In this extract, six members of the Royal Conservatoire of Scotland Young Company offer their take on Sabrina Mahfouz’s play for the project, Bad Bored Women Of The Rooms. The play explores the wicked, rebellious and extravagant dreams of women throughout the ages who have spent long periods shut in rooms, as prisoners of men or of the judicial system, or simply of a pandemic that has put limits on all our lives; and here, we see part of the story of one Linda Calvi, a notorious “black widow” who takes over her husband’s criminal empire after his violent death.

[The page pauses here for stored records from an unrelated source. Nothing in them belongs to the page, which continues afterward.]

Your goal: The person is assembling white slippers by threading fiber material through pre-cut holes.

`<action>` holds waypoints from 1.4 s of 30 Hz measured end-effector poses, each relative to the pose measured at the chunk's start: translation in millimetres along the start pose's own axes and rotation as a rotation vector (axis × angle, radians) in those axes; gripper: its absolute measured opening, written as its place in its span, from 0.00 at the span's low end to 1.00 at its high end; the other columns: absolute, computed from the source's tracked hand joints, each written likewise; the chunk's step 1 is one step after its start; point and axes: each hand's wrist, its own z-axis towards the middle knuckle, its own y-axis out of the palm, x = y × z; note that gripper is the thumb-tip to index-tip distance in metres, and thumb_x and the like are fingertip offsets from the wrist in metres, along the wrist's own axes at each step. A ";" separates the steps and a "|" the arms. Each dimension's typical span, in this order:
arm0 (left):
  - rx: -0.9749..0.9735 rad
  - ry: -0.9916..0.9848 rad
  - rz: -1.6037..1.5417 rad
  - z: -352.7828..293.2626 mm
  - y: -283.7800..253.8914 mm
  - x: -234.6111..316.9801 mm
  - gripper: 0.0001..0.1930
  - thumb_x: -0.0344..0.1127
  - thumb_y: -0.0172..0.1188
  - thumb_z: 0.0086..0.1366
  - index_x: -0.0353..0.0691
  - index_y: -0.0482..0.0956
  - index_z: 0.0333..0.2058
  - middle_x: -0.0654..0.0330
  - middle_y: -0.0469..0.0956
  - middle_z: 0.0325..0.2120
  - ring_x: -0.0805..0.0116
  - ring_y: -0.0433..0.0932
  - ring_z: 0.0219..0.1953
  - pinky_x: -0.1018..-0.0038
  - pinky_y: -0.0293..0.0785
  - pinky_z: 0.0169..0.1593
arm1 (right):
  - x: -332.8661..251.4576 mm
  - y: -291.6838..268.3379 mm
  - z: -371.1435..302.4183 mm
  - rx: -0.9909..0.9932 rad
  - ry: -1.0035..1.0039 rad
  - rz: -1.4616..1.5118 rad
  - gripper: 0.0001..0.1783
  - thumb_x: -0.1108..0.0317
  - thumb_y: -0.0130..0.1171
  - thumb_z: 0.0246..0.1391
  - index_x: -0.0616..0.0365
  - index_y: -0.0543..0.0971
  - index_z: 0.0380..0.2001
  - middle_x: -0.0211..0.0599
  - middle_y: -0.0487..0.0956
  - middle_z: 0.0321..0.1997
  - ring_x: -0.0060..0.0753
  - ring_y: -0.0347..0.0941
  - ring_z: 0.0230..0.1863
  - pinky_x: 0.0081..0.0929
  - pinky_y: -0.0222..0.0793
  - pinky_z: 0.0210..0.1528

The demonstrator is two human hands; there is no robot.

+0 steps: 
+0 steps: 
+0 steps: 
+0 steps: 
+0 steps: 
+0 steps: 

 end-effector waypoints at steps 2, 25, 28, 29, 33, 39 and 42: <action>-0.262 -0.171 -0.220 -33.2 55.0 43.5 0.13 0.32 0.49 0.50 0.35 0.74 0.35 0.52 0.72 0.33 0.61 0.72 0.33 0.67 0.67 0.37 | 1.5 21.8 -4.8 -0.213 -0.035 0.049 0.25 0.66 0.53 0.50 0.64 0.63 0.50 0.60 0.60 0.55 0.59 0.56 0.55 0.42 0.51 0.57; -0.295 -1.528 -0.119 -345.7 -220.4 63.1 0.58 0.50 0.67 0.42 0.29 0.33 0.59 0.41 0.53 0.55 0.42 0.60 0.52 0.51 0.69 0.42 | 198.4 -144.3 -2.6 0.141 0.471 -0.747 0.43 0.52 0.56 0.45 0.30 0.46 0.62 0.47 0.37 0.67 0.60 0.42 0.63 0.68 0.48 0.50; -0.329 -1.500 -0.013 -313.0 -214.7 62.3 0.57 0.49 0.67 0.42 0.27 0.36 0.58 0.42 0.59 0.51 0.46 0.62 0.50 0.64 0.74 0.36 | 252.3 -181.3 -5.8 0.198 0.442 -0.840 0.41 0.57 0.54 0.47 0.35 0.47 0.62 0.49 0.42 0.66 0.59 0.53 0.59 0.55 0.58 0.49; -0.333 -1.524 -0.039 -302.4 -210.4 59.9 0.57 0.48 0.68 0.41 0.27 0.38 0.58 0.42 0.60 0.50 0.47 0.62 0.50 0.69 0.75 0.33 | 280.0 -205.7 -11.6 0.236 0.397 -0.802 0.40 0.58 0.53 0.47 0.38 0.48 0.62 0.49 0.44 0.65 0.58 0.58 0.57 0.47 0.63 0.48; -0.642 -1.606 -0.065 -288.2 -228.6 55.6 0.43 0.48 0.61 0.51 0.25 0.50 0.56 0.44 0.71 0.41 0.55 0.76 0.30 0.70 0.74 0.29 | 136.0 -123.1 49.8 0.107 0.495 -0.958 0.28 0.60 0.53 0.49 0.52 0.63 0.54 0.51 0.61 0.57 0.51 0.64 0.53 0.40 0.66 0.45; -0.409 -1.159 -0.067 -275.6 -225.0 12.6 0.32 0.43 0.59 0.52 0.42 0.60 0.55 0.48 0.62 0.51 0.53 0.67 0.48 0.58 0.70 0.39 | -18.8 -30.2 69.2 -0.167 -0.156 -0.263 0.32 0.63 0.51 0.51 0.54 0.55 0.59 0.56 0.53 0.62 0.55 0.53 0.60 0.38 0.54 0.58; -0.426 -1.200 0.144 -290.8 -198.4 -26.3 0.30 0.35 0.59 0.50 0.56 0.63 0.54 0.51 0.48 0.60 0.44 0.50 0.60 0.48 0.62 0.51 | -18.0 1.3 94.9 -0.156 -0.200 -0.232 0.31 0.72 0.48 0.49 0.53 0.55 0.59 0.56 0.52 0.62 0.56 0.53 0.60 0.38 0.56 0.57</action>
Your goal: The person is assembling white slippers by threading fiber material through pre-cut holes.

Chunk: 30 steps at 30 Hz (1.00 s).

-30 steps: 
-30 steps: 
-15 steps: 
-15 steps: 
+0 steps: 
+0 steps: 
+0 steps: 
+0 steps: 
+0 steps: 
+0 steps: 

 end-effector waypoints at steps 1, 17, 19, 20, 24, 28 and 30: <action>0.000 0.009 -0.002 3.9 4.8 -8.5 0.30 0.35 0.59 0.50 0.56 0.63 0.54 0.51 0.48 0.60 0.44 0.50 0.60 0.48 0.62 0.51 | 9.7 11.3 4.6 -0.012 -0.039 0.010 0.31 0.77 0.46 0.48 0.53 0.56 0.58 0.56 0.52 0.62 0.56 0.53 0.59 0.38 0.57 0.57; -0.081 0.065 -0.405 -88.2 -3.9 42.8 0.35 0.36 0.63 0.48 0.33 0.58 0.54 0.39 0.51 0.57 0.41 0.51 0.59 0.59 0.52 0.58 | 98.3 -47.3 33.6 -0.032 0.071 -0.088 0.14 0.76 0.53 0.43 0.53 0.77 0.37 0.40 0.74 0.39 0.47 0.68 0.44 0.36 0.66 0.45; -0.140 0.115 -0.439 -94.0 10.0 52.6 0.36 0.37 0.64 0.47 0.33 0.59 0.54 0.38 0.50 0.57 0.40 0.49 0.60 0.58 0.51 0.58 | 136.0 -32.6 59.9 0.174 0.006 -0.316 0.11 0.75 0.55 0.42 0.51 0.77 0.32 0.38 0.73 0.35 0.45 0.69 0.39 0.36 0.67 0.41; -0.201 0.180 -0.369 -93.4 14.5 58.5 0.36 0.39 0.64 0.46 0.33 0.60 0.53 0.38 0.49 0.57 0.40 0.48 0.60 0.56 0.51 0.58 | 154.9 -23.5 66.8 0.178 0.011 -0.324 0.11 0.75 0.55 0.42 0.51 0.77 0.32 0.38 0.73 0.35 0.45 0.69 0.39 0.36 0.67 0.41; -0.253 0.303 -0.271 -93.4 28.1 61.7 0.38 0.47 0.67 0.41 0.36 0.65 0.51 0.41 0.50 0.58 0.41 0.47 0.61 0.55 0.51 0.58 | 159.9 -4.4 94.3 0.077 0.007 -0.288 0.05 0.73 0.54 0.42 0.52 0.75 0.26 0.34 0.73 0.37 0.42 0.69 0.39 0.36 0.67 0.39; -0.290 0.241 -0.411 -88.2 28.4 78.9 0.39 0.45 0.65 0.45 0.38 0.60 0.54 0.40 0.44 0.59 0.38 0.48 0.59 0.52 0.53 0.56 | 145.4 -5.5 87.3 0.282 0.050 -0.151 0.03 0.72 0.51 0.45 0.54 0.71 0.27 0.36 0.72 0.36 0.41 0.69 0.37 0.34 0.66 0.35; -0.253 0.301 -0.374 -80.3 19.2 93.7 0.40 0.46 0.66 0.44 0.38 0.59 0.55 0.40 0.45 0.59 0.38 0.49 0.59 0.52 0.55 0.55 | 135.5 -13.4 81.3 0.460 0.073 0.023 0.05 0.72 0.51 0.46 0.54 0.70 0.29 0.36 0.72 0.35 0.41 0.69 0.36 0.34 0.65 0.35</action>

Sabrina Mahfouz is a London-based British-Egyptian poet, performer and playwright, whose theatre career began a decade ago at Soho Theatre and on the Edinburgh Fringe, with plays including Dry Ice, One Hour Only, and Clean. Her 2014 Fringe monologue Chef, performed by Jade Anouka, won a Scotsman Fringe First Award; and since then she has written more than 20 plays for the BBC, Paines Plough, the Tobacco Factory, Theatre Uncut, and the Bush Theatre. She has also published three anthologies of poetry; and in 2018, she was made a Fellow of Royal Society of Literature.

Mahfouz’s plays often deal with tough subjects, particularly the struggle of women to be free, in a world that sometimes seems dominated by various forms of organised crime, and in which everything, including our bodies, is brutally commodified. In this extract, though, we see the elements of lightness of touch, wit and fantasy that make Mahfouz’s writing so attractive to audiences; all brought to life by a young company – Molly Isabella Bryson, Morven MacDonald, Gregor McMillan, Brooke Tennant, Orla Russell and Rosie Mackay, with Hanna Clark in the role of the wicked lady herself – who clearly relish the dark humour of Mahfouz’s vision, and who, even when recording at home alone, already have all the skills necessary to bring it to life.